Work instructions: Find the string "cardboard" in the data, and copy out each line that has it.

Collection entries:
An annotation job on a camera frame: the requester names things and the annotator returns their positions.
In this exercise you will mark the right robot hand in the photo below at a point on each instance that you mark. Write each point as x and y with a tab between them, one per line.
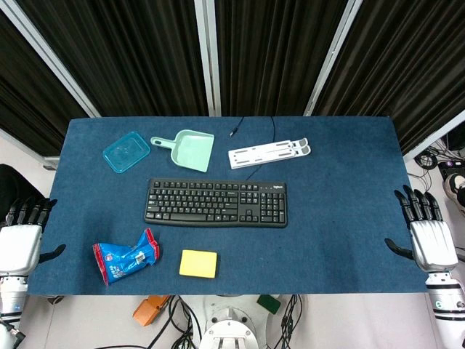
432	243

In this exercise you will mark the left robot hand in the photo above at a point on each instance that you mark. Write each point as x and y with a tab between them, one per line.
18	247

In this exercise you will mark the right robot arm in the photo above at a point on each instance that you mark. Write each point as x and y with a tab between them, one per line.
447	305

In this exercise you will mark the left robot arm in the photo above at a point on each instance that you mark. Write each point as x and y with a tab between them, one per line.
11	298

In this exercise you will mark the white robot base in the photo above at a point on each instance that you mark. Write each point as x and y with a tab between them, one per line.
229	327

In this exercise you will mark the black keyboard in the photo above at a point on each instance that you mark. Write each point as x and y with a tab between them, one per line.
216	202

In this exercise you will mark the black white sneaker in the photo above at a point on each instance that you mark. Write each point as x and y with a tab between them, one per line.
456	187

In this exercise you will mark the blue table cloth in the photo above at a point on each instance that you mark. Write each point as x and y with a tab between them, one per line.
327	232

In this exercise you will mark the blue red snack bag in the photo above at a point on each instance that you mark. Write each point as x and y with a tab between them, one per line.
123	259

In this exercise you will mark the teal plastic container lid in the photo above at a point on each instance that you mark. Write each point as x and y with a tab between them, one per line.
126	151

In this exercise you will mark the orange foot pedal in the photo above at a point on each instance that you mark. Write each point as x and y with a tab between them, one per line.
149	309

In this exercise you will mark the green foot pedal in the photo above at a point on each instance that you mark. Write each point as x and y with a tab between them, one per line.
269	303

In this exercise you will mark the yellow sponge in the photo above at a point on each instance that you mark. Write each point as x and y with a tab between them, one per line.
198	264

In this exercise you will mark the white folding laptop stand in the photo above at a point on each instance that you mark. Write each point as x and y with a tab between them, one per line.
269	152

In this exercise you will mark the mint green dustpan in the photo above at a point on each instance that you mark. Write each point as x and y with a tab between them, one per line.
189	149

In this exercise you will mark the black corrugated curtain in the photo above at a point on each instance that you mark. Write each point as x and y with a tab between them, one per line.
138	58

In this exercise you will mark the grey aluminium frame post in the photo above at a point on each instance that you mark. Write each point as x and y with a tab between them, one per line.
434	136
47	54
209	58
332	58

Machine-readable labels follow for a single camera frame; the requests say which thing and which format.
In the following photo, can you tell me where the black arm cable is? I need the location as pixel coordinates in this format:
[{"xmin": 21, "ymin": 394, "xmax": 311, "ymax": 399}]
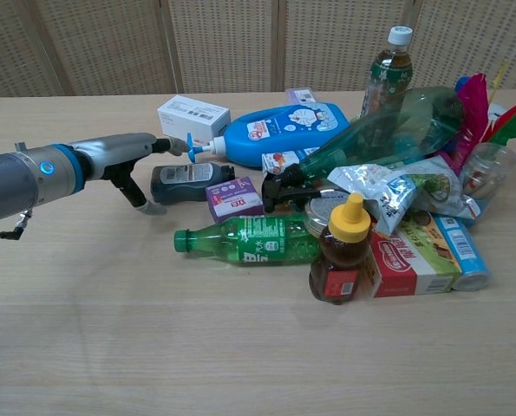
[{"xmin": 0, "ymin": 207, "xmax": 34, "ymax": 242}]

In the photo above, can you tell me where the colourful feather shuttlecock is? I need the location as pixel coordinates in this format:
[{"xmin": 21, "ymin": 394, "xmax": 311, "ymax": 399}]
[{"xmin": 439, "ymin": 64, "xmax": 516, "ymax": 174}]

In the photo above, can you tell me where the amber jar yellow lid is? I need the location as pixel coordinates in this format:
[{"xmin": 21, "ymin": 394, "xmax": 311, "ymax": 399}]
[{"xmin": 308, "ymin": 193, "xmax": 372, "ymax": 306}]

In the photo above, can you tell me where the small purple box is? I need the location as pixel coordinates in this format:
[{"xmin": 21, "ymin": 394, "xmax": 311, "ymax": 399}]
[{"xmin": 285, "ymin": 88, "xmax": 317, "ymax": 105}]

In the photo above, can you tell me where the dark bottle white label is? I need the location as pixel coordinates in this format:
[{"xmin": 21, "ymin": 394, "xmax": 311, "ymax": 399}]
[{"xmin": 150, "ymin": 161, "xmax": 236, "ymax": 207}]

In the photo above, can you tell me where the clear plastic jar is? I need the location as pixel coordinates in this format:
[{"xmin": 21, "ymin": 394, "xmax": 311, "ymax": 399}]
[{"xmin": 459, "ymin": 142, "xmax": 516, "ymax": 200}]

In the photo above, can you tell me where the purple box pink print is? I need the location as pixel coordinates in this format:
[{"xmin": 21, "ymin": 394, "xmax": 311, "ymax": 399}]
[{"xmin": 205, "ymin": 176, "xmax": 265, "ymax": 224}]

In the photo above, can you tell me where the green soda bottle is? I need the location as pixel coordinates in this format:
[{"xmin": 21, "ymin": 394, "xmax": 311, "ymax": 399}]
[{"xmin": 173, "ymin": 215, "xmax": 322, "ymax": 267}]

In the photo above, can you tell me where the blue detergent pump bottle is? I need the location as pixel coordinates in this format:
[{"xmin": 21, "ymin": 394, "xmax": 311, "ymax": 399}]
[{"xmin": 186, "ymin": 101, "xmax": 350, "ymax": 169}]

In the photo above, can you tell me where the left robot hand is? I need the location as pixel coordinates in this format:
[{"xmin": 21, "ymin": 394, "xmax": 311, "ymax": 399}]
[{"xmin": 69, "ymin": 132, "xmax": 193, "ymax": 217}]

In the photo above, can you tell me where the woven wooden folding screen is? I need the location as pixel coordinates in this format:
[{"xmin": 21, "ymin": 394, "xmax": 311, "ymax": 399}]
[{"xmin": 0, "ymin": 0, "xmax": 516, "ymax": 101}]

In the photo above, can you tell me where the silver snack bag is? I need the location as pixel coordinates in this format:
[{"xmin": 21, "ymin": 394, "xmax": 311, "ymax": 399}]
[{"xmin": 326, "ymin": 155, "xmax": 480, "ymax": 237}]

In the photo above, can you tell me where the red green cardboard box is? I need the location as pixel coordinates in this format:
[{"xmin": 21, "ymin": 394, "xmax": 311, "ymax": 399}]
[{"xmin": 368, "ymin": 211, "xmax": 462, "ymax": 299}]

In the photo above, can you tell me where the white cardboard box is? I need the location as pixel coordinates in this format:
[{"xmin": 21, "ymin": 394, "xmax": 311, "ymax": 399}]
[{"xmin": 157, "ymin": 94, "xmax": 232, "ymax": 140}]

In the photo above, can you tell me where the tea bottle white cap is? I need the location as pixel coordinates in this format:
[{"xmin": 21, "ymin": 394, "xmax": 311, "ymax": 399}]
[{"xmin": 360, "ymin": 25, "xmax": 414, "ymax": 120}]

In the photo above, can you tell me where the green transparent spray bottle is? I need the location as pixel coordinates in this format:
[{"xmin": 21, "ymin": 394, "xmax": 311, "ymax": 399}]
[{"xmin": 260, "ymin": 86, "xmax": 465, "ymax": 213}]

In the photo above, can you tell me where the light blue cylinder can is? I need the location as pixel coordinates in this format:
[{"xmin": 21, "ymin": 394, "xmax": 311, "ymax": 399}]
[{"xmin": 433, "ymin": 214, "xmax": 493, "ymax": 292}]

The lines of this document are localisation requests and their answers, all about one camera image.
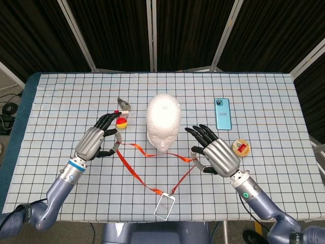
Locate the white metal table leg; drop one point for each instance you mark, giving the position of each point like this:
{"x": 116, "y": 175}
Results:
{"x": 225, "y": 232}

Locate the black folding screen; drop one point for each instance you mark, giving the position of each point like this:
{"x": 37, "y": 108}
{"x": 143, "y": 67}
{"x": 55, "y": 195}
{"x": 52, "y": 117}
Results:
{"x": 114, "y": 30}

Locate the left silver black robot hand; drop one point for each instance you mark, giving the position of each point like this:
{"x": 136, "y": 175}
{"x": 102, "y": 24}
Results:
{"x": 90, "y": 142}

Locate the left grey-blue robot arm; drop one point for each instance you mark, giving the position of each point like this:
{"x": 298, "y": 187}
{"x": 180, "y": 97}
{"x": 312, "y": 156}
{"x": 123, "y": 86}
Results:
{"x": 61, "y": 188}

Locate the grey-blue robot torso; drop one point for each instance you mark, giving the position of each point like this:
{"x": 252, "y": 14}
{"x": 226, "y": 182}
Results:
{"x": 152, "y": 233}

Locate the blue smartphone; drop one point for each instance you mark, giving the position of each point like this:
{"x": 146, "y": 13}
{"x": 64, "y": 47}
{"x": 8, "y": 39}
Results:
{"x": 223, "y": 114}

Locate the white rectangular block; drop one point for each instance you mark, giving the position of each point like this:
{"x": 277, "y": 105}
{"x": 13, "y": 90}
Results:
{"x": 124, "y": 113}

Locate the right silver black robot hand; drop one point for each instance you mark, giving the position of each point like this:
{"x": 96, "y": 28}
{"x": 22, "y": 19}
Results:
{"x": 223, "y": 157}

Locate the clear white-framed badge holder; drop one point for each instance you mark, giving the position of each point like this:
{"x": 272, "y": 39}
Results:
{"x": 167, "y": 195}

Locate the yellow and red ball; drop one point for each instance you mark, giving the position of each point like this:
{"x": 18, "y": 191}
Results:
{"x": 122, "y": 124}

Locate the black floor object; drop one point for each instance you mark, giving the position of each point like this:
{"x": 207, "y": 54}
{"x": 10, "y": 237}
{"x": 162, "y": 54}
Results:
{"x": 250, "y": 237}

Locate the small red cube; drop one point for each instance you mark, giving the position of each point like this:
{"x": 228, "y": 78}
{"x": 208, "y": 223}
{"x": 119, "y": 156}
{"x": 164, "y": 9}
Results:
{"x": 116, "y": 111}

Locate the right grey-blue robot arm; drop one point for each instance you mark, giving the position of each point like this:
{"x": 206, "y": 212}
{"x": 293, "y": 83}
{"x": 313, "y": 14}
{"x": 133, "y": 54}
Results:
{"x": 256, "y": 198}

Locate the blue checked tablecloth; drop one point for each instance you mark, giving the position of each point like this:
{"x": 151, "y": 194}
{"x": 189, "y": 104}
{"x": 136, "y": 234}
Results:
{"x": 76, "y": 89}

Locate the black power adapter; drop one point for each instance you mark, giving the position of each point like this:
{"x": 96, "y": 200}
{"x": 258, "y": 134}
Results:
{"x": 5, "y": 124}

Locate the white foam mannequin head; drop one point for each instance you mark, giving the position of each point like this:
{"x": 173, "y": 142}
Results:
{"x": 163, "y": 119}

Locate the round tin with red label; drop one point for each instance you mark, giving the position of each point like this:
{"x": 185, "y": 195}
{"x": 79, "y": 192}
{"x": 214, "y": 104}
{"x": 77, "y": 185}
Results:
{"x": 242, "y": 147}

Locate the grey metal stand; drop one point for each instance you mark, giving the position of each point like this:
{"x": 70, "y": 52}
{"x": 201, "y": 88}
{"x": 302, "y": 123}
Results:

Written reply:
In the photo above, can you tell me where the red green cardboard box is? I need the location as pixel coordinates in this format:
In the photo above, can you tell me where the white cardboard box is? I need the location as pixel coordinates in this format:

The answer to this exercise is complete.